■ **EXERCISE INSTRUCTIONS**:
Find the line with "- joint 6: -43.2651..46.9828" in the entries below. Repeat it, every following line, and the line with "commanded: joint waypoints", exactly and with nothing added.

■ **Data items**:

══════════════════════════════

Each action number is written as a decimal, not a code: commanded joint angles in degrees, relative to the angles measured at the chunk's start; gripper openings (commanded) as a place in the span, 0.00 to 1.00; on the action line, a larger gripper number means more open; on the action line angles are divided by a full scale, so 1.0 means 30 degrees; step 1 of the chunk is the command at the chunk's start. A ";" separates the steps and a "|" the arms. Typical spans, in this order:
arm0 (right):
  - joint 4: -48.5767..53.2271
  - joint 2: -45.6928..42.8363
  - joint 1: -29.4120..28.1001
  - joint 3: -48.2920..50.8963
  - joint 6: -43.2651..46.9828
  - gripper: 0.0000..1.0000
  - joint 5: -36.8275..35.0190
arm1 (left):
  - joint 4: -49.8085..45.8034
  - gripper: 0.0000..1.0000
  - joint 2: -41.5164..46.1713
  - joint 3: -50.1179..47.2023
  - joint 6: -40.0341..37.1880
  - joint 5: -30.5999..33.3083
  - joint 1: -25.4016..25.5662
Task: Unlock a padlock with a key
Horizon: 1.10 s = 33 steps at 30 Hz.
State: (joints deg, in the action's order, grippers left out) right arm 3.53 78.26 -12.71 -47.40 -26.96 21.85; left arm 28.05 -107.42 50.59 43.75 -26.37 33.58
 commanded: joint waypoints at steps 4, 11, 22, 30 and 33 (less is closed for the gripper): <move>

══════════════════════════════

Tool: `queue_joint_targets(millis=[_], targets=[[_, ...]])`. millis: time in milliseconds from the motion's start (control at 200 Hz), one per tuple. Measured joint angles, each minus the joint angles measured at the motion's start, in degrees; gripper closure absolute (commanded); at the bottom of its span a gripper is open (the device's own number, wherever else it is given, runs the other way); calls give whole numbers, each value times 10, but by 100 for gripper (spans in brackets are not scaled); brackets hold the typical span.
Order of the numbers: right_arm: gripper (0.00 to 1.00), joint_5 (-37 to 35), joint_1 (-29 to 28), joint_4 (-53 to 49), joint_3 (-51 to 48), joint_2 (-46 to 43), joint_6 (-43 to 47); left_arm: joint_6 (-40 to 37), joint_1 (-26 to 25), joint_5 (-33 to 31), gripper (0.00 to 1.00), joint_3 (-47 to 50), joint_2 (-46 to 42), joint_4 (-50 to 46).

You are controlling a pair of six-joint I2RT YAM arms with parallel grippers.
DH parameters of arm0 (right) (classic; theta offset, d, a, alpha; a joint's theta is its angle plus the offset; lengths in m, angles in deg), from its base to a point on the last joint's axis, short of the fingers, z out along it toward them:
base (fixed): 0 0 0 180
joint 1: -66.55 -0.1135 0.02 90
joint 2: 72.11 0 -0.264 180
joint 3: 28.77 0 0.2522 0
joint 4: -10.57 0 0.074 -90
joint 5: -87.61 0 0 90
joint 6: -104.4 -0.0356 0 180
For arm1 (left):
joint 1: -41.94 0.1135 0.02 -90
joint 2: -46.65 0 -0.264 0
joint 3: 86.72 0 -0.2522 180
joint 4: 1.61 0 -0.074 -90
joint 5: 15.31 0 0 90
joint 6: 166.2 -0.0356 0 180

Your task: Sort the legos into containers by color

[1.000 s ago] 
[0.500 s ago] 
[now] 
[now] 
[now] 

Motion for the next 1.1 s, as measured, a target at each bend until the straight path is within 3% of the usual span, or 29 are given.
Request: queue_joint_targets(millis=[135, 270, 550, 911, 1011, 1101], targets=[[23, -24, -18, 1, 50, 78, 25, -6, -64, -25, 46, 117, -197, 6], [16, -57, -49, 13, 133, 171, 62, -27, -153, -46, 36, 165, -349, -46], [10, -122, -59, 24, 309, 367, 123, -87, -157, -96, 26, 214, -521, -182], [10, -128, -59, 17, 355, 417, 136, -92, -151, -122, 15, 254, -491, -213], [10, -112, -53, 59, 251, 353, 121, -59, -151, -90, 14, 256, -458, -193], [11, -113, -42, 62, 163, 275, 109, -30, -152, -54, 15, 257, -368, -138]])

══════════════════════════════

■ **SOLUTION BELOW**:
  - joint 6: -43.2651..46.9828
  - gripper: 0.0000..1.0000
  - joint 5: -36.8275..35.0190
arm1 (left):
  - joint 4: -49.8085..45.8034
  - gripper: 0.0000..1.0000
  - joint 2: -41.5164..46.1713
  - joint 3: -50.1179..47.2023
  - joint 6: -40.0341..37.1880
  - joint 5: -30.5999..33.3083
  - joint 1: -25.4016..25.5662
Task: Unlock a padlock with a key
Horizon: 1.10 s = 33 steps at 30 Hz.
State: (joints deg, in the action's order, grippers left out) right arm 3.53 78.26 -12.71 -47.40 -26.96 21.85; left arm 28.05 -107.42 50.59 43.75 -26.37 33.58
 commanded: joint waypoints at steps 4, 11, 22, 30 and 33 (less is closed for the gripper): <move>

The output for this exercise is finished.